Irène Bonnaud, artiste associée au Théâtre du Nord, revisite la tragédie des Suppliantes augmentée de fragments d’autres pièces d’Eschyle et de textes de Violaine Schwartz.
Elle explore ainsi la relation organique qu’entretiennent, dès la naissance de la cité grecque, le droit d’asile et la démocratie. Une relecture qui, de son propre aveu, s’inscrit en écho à des débats actuels.
« Quand on me demande ce que sera mon prochain spectacle, je réponds : une tragédie grecque, une pièce d’Eschyle, l’histoire d’Africaines qui traversent la Méditerranée en bateau et demandent l’asile à l’Europe. Et pour mon interlocuteur, l’affaire est faite, l’actualisation a encore frappé… Sauf que non.

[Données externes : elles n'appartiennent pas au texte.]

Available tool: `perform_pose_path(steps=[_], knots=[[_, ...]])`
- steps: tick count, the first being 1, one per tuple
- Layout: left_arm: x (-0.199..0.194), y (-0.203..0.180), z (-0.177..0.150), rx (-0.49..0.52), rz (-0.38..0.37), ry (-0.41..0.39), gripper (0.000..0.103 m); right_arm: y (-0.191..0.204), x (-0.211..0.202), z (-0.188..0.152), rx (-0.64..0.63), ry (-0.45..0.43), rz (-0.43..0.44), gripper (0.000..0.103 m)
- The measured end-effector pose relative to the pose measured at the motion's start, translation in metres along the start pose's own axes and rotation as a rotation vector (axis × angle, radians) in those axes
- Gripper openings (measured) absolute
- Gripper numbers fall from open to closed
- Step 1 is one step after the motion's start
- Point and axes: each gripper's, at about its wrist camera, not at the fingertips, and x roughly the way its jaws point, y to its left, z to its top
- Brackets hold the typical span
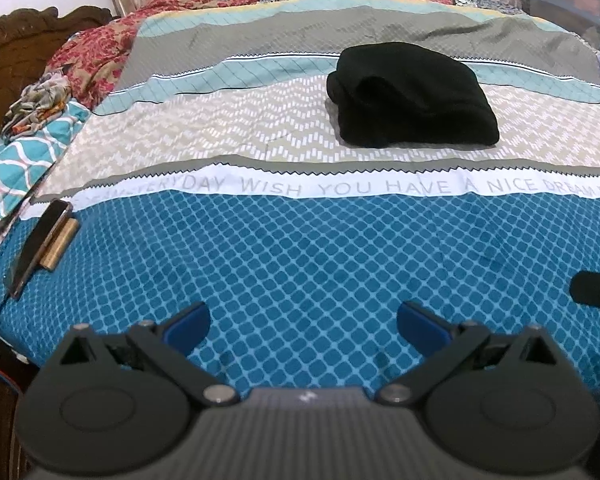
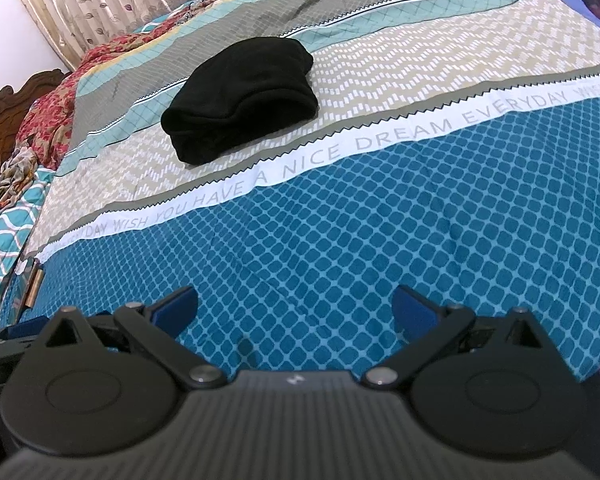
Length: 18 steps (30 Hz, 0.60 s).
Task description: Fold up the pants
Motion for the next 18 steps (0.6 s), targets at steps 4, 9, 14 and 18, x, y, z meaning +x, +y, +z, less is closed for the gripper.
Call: perform_pose_path(steps=[4,9,14,18], knots=[[-0.0007,0.0014,0.0001,-0.007,0.019,-0.010,0.103,-0.0007,0.0001,0.0008,0.000,-0.001,0.000,0.103],[0.0001,0.0030,0.0001,0.000,0.051,-0.023,0.103,-0.0003,-0.0002,0.0010,0.000,-0.001,0.000,0.103],[0.0017,0.0031,-0.0003,0.002,0.064,-0.013,0.103,0.0006,-0.0007,0.0009,-0.004,-0.004,0.001,0.103],[0.0032,0.0029,-0.0003,0.000,0.050,0.000,0.103,0.0000,-0.0003,0.0017,-0.006,-0.004,0.004,0.103]])
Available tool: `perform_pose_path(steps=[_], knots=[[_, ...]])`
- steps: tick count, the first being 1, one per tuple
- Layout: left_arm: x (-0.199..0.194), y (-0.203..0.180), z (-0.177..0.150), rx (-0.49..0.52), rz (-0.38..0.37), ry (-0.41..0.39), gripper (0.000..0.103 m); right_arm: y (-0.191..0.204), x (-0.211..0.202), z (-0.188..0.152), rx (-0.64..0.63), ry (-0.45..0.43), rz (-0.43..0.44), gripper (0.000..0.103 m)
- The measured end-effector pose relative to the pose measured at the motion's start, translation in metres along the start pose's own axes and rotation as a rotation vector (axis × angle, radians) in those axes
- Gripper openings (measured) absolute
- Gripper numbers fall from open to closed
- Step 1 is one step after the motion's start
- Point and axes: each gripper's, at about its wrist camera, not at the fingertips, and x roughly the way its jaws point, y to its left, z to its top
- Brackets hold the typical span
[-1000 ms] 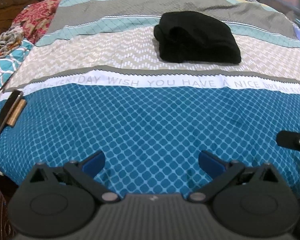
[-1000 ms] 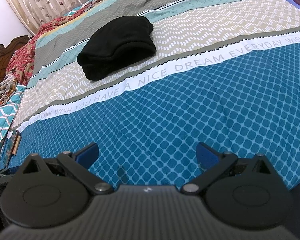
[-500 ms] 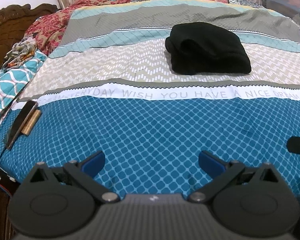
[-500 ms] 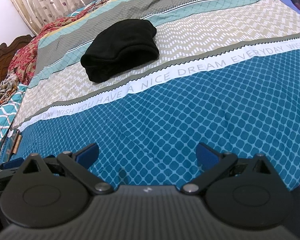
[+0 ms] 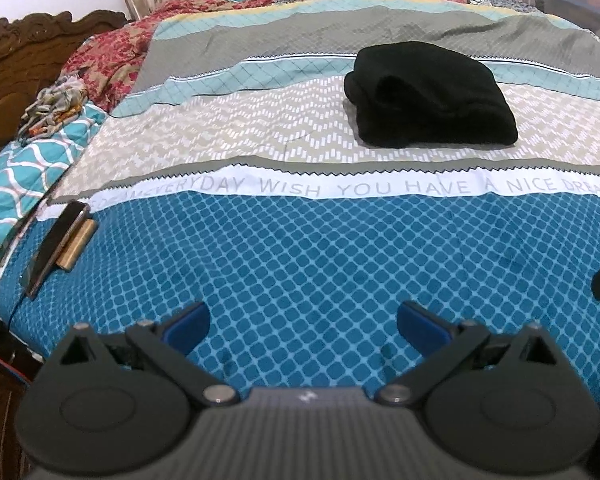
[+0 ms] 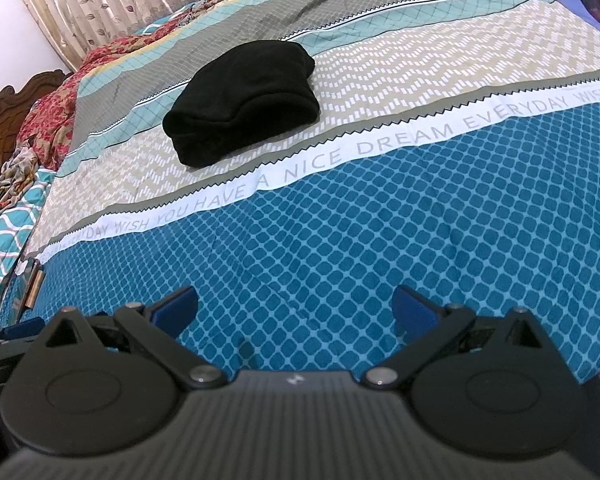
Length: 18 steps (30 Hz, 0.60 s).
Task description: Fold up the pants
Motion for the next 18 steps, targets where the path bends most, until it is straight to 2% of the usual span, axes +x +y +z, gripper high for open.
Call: perform_pose_path(steps=[18], knots=[[0.0048,0.0012,-0.0013,-0.010,-0.006,0.045,0.103,-0.0016,0.0001,-0.0015,0.007,0.012,0.008,0.103]])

La pièce d’Eschyle, Les Suppliantes, raconte vraiment cela. « Celles qui sont venues (demander l’asile) », dit son titre grec. Des femmes nées en Afrique, menacées d’un mariage forcé, descendantes d’Io, princesse d’Argos et amante de Zeus, viennent chercher refuge au royaume de leur ancêtre.
Que faire de ces femmes et de leur vieux père qui demandent de l’aide ? Des citoyens seront furieux si le roi les accueille, ne s’ensuivront que des ennuis de toutes sortes, elles-mêmes se posent la question : trouveront-elles des amis si loin de leurs foyers, les écoutera-t-on malgré leur accent étranger ?
Aujourd’hui plus personne dans l’Union Européenne ne craint de fâcher Zeus, Dieu protecteur des étrangers et des demandeurs d’asile. Nous n’en sommes plus à ces croyances archaïques. Mais était-ce si bête, cette crainte d’une honte qui montera jusqu’au ciel si l’on refuse son aide à qui en a besoin ? Alors c’est vrai, l’actualité m’a poussée à relire Les Suppliantes...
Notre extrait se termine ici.